Join the biggest coffee break on Earth!.
3 May 2016
Make your caffeine intake count and show support for farmers hit by climate change! Join next week’s World Fairtrade Challenge, when coffee lovers around the world are being urged to drink a record amount of Fairtrade coffee.
From 13 – 15 May, the World Fairtrade Challenge will unite coffee drinkers across the globe to support small-scale coffee farmers. The goal is to achieve a record number of cups of Fairtrade coffee drunk within three days. This will send a message that small-scale farmers have global support against climate change.
At SBN we appreciate a fine cup of Fairtrade coffee. We’ll be doing our bit to up our consumption for the cause.
Coffee is produced in more than 70 countries by 25 million farmers. It’s the world’s second-most traded commodity after oil, and a key source of revenue for many developing nations.
Climate change affects millions of farmers in developing countries. They are among the hardest hit by extreme weather, droughts, floods and crop disease. Unpredictable weather patterns make it challenging for them to grow and harvest their crop, as coffee plants are extremely sensitive to changes in temperature. The Intergovernmental Panel on Climate Change (IPCC) has said a one-degree change in temperature can mean a 30% drop in yields. A three-degree change could result in coffee being wiped out completely. 125 million livelihoods depend on the coffee industry worldwide.

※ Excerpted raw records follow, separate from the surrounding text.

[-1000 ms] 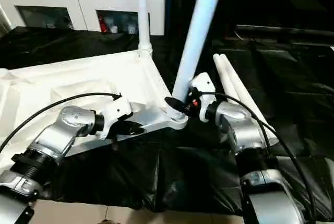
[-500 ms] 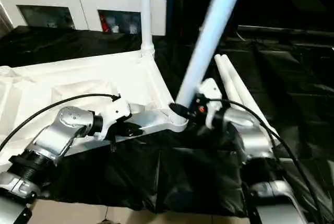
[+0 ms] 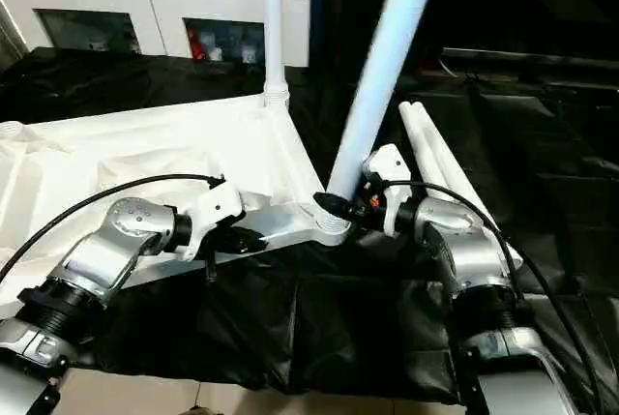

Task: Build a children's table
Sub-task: Insert table leg to table base

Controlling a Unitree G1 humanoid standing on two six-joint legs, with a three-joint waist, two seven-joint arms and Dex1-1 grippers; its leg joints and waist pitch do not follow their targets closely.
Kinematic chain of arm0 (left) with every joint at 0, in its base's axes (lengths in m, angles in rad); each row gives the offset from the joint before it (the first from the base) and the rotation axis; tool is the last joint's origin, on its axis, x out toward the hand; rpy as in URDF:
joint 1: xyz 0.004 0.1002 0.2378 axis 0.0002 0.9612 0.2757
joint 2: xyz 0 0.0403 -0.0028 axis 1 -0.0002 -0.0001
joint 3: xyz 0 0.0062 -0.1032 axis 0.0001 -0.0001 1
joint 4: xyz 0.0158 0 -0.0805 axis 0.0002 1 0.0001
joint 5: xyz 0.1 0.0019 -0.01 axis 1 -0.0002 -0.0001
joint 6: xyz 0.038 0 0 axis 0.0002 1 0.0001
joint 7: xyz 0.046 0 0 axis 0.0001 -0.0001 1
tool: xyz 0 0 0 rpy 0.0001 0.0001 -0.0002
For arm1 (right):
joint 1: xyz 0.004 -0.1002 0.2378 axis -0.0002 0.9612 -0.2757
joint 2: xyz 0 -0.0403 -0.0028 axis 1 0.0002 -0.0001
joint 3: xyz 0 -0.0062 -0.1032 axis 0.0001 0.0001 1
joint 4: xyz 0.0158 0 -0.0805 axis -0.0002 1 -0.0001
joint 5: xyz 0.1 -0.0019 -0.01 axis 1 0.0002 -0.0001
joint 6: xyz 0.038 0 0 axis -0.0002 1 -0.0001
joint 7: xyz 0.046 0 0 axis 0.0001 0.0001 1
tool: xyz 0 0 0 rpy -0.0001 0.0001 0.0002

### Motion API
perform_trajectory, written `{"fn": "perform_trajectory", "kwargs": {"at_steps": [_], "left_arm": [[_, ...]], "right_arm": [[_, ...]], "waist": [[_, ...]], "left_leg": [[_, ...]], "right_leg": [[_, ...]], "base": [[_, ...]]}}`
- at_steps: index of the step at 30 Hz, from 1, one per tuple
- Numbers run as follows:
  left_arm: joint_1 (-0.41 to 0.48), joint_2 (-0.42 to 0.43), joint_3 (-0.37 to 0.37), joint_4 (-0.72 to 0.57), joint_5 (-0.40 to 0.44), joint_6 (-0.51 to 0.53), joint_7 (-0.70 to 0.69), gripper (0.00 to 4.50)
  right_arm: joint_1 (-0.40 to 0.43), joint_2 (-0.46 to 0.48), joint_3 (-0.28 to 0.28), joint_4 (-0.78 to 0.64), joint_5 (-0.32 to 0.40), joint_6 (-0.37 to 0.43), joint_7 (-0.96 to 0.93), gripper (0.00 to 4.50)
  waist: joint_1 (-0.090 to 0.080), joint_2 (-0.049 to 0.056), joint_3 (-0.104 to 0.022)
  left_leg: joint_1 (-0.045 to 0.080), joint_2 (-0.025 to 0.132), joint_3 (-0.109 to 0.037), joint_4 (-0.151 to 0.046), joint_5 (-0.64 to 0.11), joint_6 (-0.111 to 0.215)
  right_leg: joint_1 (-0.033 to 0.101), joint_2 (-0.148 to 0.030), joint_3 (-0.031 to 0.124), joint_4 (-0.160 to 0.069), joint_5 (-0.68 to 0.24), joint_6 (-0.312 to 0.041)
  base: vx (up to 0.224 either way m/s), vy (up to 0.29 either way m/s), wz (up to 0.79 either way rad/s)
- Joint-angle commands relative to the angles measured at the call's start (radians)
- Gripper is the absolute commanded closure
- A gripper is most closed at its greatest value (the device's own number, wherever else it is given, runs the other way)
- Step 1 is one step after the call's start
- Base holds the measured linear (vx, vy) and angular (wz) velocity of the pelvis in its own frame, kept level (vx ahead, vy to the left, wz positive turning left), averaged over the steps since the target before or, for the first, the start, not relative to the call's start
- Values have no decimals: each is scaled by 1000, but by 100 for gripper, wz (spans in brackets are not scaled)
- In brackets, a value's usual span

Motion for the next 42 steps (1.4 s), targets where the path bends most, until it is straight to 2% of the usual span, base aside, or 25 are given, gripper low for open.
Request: {"fn": "perform_trajectory", "kwargs": {"at_steps": [1,6,8,13,16,20,26,30,32,33,36,37,38,39,40,42], "left_arm": [[-15,6,-8,-32,-18,-30,-45,450],[2,16,-15,-67,-34,-35,-83,450],[3,16,-15,-68,-33,-33,-82,450],[7,11,-15,-75,-36,-38,-85,450],[12,15,-21,-93,-48,-62,-117,450],[20,23,-27,-111,-58,-78,-148,450],[19,18,-15,-103,-49,-68,-123,450],[20,16,-5,-99,-47,-59,-103,450],[18,11,10,-99,-48,-39,-79,450],[16,9,17,-100,-49,-25,-67,450],[1,-2,45,-102,-48,26,-12,450],[-11,-8,64,-109,-47,64,22,450],[-18,-12,71,-112,-42,87,43,450],[-21,-13,73,-113,-40,96,53,450],[-40,-41,88,-131,-21,164,126,450],[-48,-61,92,-150,-10,210,167,450]], "right_arm": [[45,0,82,99,-67,70,40,262],[12,-7,107,152,-78,81,105,262],[11,-11,113,149,-78,85,122,262],[23,-26,135,125,-71,92,186,262],[44,-37,158,114,-90,47,211,262],[67,-44,166,92,-94,20,226,262],[86,-36,163,84,-98,2,211,262],[89,-26,154,89,-100,-9,190,262],[80,-9,134,108,-100,-25,147,262],[72,1,122,123,-99,-30,120,262],[30,38,82,194,-108,-42,-6,262],[0,66,58,246,-109,-51,-89,262],[-17,82,46,272,-107,-48,-132,262],[-23,88,41,282,-106,-46,-149,262],[-66,144,22,342,-100,-31,-250,262],[-88,177,19,372,-100,-25,-297,262]], "waist": [[7,3,-56],[8,5,-59],[9,6,-57],[19,0,-56],[26,0,-57],[25,-1,-56],[23,3,-56],[23,2,-56],[21,-3,-53],[21,-1,-52],[13,-8,-48],[6,-7,-44],[4,-9,-43],[2,-7,-42],[-5,-1,-41],[-10,-2,-40]], "left_leg": [[17,25,-1,-69,-207,39],[16,25,-1,-67,-188,48],[17,26,0,-67,-197,49],[21,29,1,-70,-218,40],[21,30,1,-70,-209,42],[21,30,0,-73,-232,36],[24,30,-2,-78,-276,14],[24,30,-3,-79,-284,11],[23,30,-2,-82,-300,7],[25,30,-3,-84,-315,1],[20,29,-6,-89,-347,-17],[16,26,-11,-94,-374,-34],[16,26,-12,-94,-385,-39],[19,26,-12,-95,-398,-44],[26,27,-15,-96,-436,-55],[25,26,-18,-97,-450,-63]], "right_leg": [[40,-42,26,-70,7,-294],[43,-40,23,-63,61,-310],[41,-40,23,-65,50,-312],[39,-42,25,-68,1,-304],[38,-42,25,-67,19,-298],[37,-42,25,-69,0,-293],[35,-41,26,-73,-33,-285],[35,-41,26,-74,-35,-284],[33,-42,27,-77,-64,-279],[30,-44,27,-79,-95,-276],[30,-48,27,-84,-189,-257],[31,-50,24,-91,-289,-225],[29,-51,24,-94,-317,-214],[24,-52,24,-96,-345,-206],[16,-52,25,-102,-387,-194],[15,-51,23,-103,-407,-187]], "base": [[0,0,0],[0,0,0],[0,0,0],[0,0,0],[0,0,0],[0,0,0],[0,0,0],[0,0,0],[0,0,0],[0,0,0],[0,0,0],[0,0,0],[0,0,0],[0,0,0],[0,0,0],[0,0,0]]}}
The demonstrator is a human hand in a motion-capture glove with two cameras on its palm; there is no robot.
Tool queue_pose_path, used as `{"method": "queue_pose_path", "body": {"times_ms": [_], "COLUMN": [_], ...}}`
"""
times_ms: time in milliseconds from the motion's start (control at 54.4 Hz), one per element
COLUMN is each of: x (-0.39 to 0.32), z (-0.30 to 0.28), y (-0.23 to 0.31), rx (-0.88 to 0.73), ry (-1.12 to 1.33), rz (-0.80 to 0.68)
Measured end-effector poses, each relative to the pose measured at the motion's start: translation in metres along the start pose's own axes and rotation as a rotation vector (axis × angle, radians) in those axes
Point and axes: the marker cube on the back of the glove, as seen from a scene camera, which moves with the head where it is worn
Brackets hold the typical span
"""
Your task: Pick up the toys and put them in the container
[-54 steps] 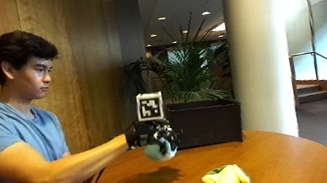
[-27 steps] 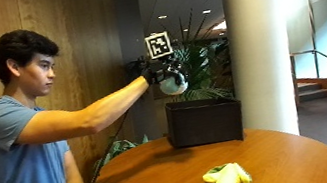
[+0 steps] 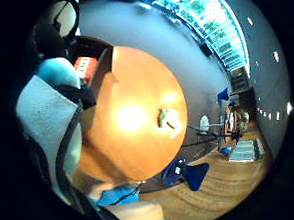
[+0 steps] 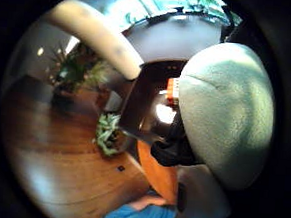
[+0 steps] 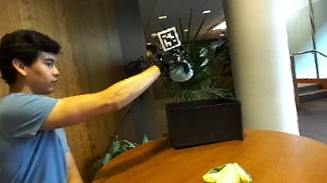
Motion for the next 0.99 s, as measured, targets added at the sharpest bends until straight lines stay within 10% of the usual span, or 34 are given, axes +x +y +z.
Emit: {"method": "queue_pose_path", "body": {"times_ms": [993], "x": [0.004], "z": [0.032], "y": [-0.006], "rx": [-0.131], "ry": [-0.080], "rz": [-0.061]}}
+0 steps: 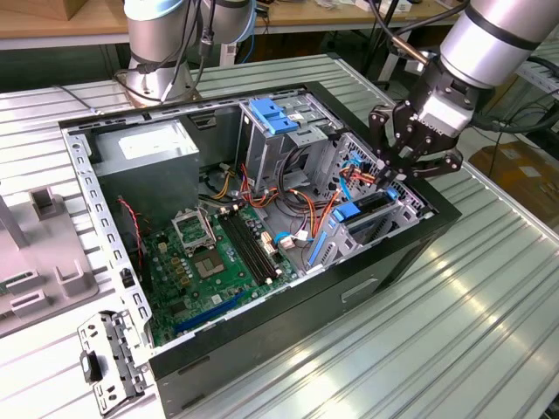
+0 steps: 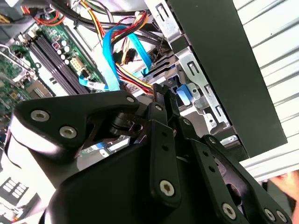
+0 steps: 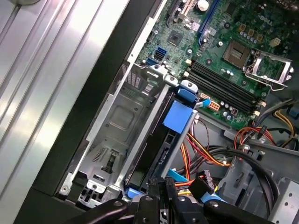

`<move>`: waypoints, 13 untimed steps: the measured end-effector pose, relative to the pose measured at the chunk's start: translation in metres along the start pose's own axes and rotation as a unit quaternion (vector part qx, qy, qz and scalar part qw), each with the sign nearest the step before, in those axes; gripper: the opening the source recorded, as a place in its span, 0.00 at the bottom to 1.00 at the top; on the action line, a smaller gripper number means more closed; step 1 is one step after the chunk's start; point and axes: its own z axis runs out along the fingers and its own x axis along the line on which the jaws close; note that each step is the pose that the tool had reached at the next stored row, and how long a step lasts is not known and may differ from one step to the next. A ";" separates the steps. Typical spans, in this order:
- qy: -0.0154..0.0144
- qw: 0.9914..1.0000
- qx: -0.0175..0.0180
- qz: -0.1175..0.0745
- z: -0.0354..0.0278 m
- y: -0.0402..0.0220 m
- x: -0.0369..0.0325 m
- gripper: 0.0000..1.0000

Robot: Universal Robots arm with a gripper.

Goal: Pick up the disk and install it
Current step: 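Insert the first disk wire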

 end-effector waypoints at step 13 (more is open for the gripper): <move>-0.001 0.999 0.004 0.041 0.0014 0.0090 -0.0040 0.17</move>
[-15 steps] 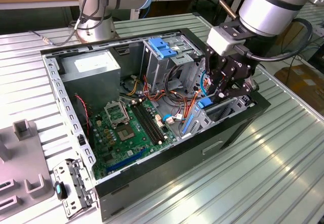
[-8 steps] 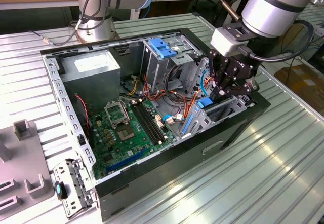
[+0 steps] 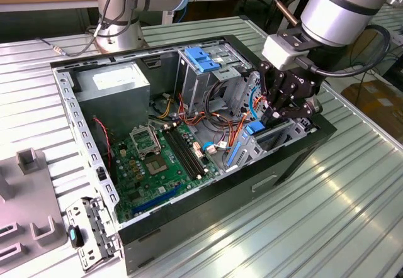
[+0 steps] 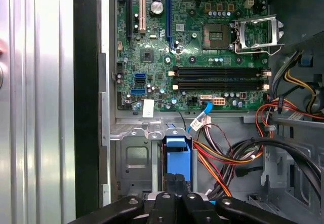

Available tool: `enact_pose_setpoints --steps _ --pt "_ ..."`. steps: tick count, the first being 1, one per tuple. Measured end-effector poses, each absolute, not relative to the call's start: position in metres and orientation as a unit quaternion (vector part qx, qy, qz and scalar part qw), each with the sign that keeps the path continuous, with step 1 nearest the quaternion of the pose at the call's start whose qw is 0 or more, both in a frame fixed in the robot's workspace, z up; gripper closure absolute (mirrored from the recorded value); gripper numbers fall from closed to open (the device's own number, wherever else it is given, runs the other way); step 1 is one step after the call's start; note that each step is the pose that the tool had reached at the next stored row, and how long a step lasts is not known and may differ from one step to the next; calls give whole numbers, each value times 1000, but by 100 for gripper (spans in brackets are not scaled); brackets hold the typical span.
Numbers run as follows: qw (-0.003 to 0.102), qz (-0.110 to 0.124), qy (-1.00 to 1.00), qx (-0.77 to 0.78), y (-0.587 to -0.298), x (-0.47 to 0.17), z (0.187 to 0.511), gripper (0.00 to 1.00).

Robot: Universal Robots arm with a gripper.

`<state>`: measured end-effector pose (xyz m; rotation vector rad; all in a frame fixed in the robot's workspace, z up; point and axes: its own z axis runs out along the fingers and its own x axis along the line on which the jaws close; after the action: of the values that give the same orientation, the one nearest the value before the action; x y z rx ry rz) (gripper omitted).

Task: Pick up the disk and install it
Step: 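Insert the first disk wire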

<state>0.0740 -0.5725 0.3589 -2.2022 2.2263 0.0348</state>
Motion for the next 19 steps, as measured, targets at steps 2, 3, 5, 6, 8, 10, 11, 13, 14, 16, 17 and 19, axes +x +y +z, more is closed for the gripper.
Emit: enact_pose_setpoints --steps 2,3,5,6,8,10,11,13,14,16,17,19 --pt "5 11 711 -703 -573 74 359 89" --pt "5 11 711 -703 -573 74 359 89" --pt "5 11 703 -711 -572 79 359 89" --pt "5 11 695 -719 -572 80 359 89" --pt "4 11 682 -731 -573 81 358 89" --pt "4 11 671 -741 -573 82 358 89" --pt "4 12 662 -750 -573 83 358 89" --pt "4 12 650 -760 -573 84 358 89" --pt "4 12 630 -776 -573 86 358 89" --pt "2 13 616 -788 -573 87 360 89" --pt "1 15 614 -789 -573 88 363 89" --pt "-1 17 611 -791 -573 88 370 89"
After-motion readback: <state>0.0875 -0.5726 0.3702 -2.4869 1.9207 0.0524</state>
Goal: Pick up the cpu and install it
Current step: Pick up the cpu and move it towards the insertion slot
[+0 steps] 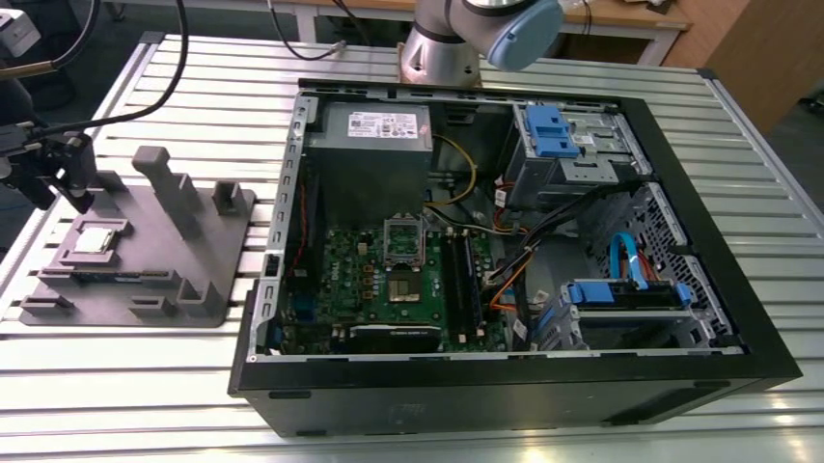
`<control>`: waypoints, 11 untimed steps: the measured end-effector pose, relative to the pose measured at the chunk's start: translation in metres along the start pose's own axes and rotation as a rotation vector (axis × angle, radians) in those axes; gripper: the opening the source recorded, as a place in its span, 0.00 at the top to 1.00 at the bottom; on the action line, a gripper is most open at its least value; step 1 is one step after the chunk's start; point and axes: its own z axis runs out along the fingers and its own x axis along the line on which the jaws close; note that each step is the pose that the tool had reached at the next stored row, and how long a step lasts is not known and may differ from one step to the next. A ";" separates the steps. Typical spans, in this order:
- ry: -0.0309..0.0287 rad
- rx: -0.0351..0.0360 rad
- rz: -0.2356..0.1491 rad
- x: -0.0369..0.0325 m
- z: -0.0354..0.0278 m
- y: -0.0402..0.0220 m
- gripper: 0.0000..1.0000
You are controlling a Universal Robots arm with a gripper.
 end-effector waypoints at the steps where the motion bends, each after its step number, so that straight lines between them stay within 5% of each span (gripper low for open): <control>1: 0.0000 0.0000 0.000 0.0000 0.0000 0.0000 0.53; 11: -0.0002 0.0000 0.000 0.0021 0.0062 -0.0001 0.53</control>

By drinking Fairtrade certified coffee you can support farmers to mitigate the effects of climate change. More than 800,000 coffee farmers are part of the Fairtrade system in 30 countries. The Fairtrade Premium supports farmers with funds for local communities to come up with their own initiatives. It enables access to technical knowledge, creating a greater awareness for farmers on the changing climate and how it affects their crops.
Fairtrade Australia and New Zealand CEO Molly Harriss Olson says, “We are challenging Kiwis to organise Fairtrade coffee breaks in their communities and be part of spreading the message that if we all choose Fairtrade coffee year round, we can support the 800,000 Fairtrade coffee farmers around the world to safeguard the future of our favourite drink.”
You can register on the World Fairtrade Challenge website as a group or individual and either host or join a coffee break event. You can log the number of cups they drink between 13 and 15 May and Fairtrade will add them up.
Ideas and materials for organising events are available at www.fairtradechallenge.org.nz along with information about climate change and its effects on small-scale farmers.